A short story I speedwrote as part of a setting document for an upcoming project. This is set in the world of Rale (like Three and Two and Two) but several centuries earlier. Again, a reminder that Promises for a Worse Tomorrow and Three and Two and Two are both heavily discounted on all formats and platforms until the end of January. If you haven’t picked one of them up yet, now is a perfect time!
No one in Piraeus remembered when exactly Halia Eleria–called “the Thazanian” by her detractors–arrived. It wasn’t so simple as her becoming an irreplaceable fixture of the city, though she seemed on her way to accomplish that. Rather, just as no one could pinpoint the timeframe of her arrival, everyone was dead sure it wasn’t that long ago. Everyone could remember a time when she hadn’t been there, though Piraeus’ most introspective folk certainly found it odd that they couldn’t remember any specific event that occurred during that time.
Still, it was damned obvious she wasn’t from around here.

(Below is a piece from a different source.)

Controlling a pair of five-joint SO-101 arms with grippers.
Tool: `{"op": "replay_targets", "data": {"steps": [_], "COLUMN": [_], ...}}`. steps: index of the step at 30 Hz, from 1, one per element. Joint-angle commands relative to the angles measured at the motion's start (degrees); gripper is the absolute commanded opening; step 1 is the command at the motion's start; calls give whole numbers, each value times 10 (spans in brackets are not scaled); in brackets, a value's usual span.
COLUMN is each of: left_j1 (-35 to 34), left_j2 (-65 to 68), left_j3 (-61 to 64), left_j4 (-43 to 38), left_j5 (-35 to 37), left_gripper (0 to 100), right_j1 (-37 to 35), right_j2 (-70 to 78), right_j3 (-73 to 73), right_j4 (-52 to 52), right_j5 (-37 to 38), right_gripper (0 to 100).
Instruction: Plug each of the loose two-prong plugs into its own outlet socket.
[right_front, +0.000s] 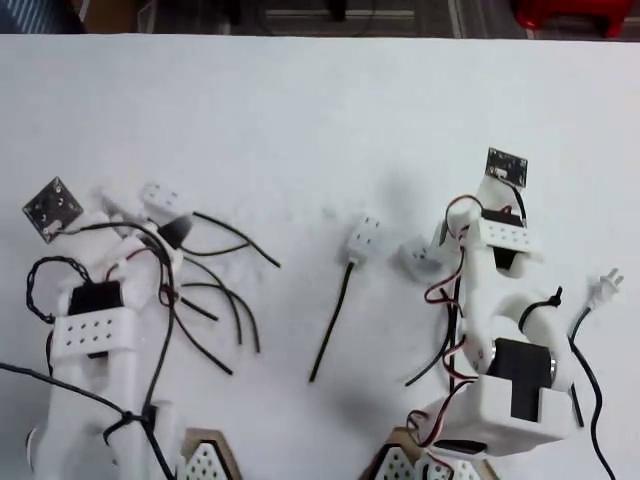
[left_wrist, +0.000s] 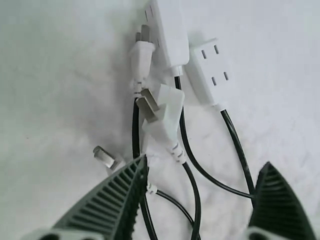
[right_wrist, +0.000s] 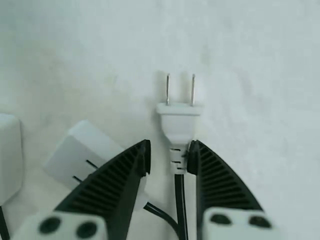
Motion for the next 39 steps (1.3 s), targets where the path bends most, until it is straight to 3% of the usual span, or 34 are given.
{"op": "replay_targets", "data": {"steps": [1,10,19,24,30,36,39], "left_j1": [-2,1,29,28,-1,-46,-53], "left_j2": [0,12,247,294,299,299,299], "left_j3": [-29,-116,-260,-280,-247,-185,-175], "left_j4": [-6,69,151,195,112,-37,-71], "left_j5": [-7,-22,-29,-29,-24,-2,-2], "left_gripper": [319,321,317,317,312,202,184], "right_j1": [-5,-5,-6,-6,-6,-6,-6], "right_j2": [-22,15,15,15,15,15,15], "right_j3": [-3,-22,-23,-24,-24,-24,-24], "right_j4": [-7,-7,-11,-12,-12,-12,-12], "right_j5": [2,2,2,2,2,2,2], "right_gripper": [131,131,131,131,131,131,131]}}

The “Thazanian” thing reportedly came from her own mouth. Eavesdroppers to a conversation between her and Praetor Cleonar at the Calibratory Festival two years ago–or was it three?–reported a discussion of her childhood in Saltstill. Thazan, the Khettites used to call it, back when Saltstill was a Khettite city, though Halia didn’t much look like a Khettite, Grayskin or otherwise. Meanwhile, in a speech to the council last year, she cited her experience managing a famine in her home village to the East, in old Kolai territory.
Ultimately, the most convincing account of Halia’s ancestry arrived by way of a rhetorical question from old Edward the Pirate during one of his drunken rants at the tavern in the Fisherman’s Quarter:
“Does it fucking matter where she’s from? You have a place in mind that’ll make her trustworthy?”
This argument didn’t satisfy anyone, exactly, but few could argue with him. Indeed, no one trusted Halia, though the reasons why this should be the case were varied and nebulous.
Her politics hardly raised eyebrows. By every account, her ministry over the city’s aquaculture and trade, to which she had been appointed over her own objection by Praetor Pierron, had saved thousands of lives last summer during the siege by the forces of the Revián’s self-proclaimed Highlord. There was a superstitious handful that blamed her for the ensuing plague of ectoplasm that now ravaged the Hospitality Quarter, but these accusers held that the plague was divine punishment for the cowardice the city had shown in refusing to mount a counteroffensive against the Highlord. Anyone keeping score could point out that Halia had abstained from the Council vote which had sealed the gates that summer–how could she be blamed for a decision she had not supported?
Unseemly though it was, the most pervasive criticism against Halia was for her appearance. None could accuse her of neglecting formality, but her ubiquitous wardrobe, the impeccable silken tunic, hose, and long gloves, the heavy cloak she wore over them–they were all too pressed, too clean, too white. And they covered everything from the neck down. Not even her eyes were visible, as she was in the habit of wearing spectacles with dark-tinted glass, even indoors. It was uncanny, many thought, and her still, perfect poise gave few if any reminders that what lay beneath all her finery was especially human.
Indeed, there was a vocal minority that claimed she was actually not human. Some said she was a mermaid, hiding her disfigured fish-body beneath all that silk. Others speculated that she was some sort of crocodilian face-stealer, that her anatomy was human enough, but her too-still posture and too-sharp teeth betrayed what lurked beneath her pilfered skin.
Few listened to Edward’s observation that what she had “stolen” was capital in nature: Over the course of the wars with the Highlord, more and more of the city’s industries seemed to be pulled under the financial auspices of Halia’s affiliates. The fishery had become a funnel to a single intermediary buyer, the navy had contracted its supply lines to Halia’s merchant captains, every single stall in the Market Quarter was now owned and rented out by trade companies who could, if placed under the appropriate duress, provide documentation linking their provenance to a certain alleged Thazanian.
The rumors and accusations against Halia never stuck, of course. Her control was never obvious. She was no crocodilian. She never seized what she wanted to hold, never bit what she wanted to consume. She merely drew close, helpfully reached out, and slowly, nigh-unnoticeably, drank it.